So, imagine that Y would have done another time jump a few minutes after arrival. X arrives and convinces her not to do so (maybe there’s a good reason for that). But the “time jump in an hour” will still happen, because the unaffected Y has higher priority, and X can’t change that. So if the X and Y’ talk or linger too long, they run the risk of getting erased as they get close to the “point where Y would have jumped if X hadn’t been there”. In graphical form, the blue-to-green square is the area in which X and Y’ can operate in, unless they can escape into the white bands:

So the greatest challenge for a low priority time-traveller is to use their knowledge to evade erasure by higher priority ones. They have a much better understanding of what’s going on, they may know where other time jumps likely end up at or start, they might have experience at “rushing at light speed to get out of cone of danger while preserving most of their personality and memories” (or technology that helps them do so), but they are ever vulnerable. They can kill or influence higher priority time-travellers, but this will only work “until” the point where they would have done a time jump otherwise (and the cone before that point).

From Time Travel System by Stuart Armstrong (2015)

Time travel can also be used for short term gain. A good example is Cordwainer Smith's short story The Crime and the Glory of Commander Suzdal. The commander is duped into traveling to the planet Arachosia, which is a trap. The natives capture his ship, and start burning their way into the airlock. Oh Noes! Whatever will the commander do?

As it turns out the commander is a tricky son-of-a-spacer. Agent ships of the Instrumentality have all sort of top-secret equipment. One of them is the chronopathic device, a time distorter that can send a eighty thousand ton starship one second into the past in order to escape destruction. Another was a life-bank containing fertilized ova of a selection animals. Suzdal noticed that the moon of Arachosia was habitable.

Suzdal took ferilized ova of eight pairs of cats. He genetically encoded them to [a] serve man, [b] evolve into an intelligence species and [c] invent high technology. He then adjusts the time distorter so instead of sending eighty thousand tons one second into the past, it instead sends four kilograms two million years into the past. He projects the cat ova in artificial wombs to the moon.

Instantly the evil Arachosians are attacked by a huge Cat starfleet that appears out of nowhere.
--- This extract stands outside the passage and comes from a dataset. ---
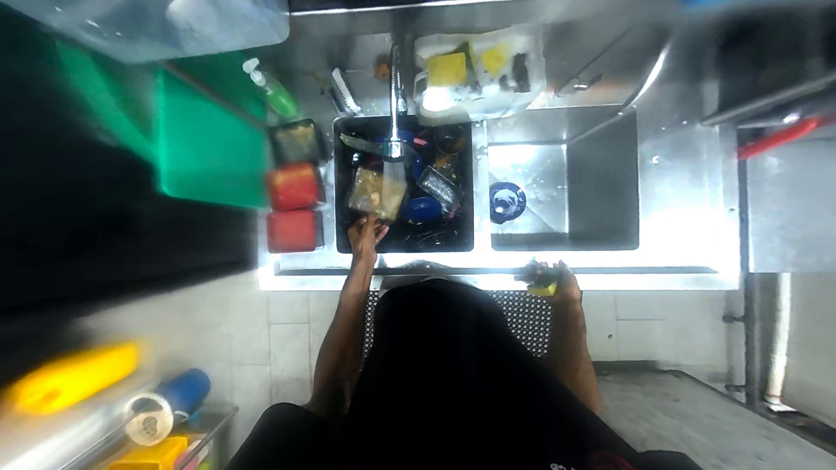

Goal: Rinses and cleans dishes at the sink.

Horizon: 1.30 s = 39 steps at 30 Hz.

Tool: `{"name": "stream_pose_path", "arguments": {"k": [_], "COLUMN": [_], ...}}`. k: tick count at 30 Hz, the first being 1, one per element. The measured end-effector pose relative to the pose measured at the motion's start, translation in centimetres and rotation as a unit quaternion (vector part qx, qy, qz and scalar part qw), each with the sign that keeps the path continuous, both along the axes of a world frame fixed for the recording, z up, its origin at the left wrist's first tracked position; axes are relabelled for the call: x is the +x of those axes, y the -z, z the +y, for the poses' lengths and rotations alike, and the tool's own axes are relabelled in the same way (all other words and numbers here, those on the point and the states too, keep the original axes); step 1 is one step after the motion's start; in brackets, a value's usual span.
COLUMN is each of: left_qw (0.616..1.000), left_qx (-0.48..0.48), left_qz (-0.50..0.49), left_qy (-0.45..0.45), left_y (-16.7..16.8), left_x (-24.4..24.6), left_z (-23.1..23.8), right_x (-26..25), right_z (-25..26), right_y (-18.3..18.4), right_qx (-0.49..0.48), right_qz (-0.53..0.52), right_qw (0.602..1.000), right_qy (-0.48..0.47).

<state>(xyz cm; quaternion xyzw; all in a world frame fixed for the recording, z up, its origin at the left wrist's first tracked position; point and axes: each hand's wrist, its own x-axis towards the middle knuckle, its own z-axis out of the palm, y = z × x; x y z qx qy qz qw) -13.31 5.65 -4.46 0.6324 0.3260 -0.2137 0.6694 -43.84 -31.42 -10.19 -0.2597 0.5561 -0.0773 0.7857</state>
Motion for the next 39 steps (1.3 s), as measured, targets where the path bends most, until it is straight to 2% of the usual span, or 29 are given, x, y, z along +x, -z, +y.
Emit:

The cats scream their allegiance to to commander Suzdal, and proceed to shoot the living snot out of the Arachosians. Suzdal escapes in the confusion.

Time-Machine Computer

First off, remember that "closed-timelike curves" (CTC) is a code word for "time machine", that is, a way to travel backwards in time.

As it turns out, if you have a way of sending things backwards in time, you can use this to make a really fast quantum computer. "Really fast" is defined as "able to quickly solve problems that would take a conventional computer longer than the lifespan of the universe".

In 2002 Dr. Todd A. Brun wrote a paper suggesting that a computer having access to CTC could actually solve solve NP-complete (NP + NP-hard) and PSPACE-complete problems. In 2003 Dr. Dave Bacon wrote a paper suggesting that a quantum computer using CTC could easily solve NP-hard problems.

But anytime closed-timelike curves are involved, the dread spectre of Temporal Paradox rears its ugly head.

In late-breaking news, Dr. Xiao Yuan et al came up with a method to use closed-timelike curves that avoided the horror of temporal paradox. In a 2015 paper they demonstrated that a computer can use quantum entanglement to prevent a time-traveling particle from interacting with the past (thus avoiding temporal paradox) yet the particle's entanglement with another particle in the present will create a gain in computational power.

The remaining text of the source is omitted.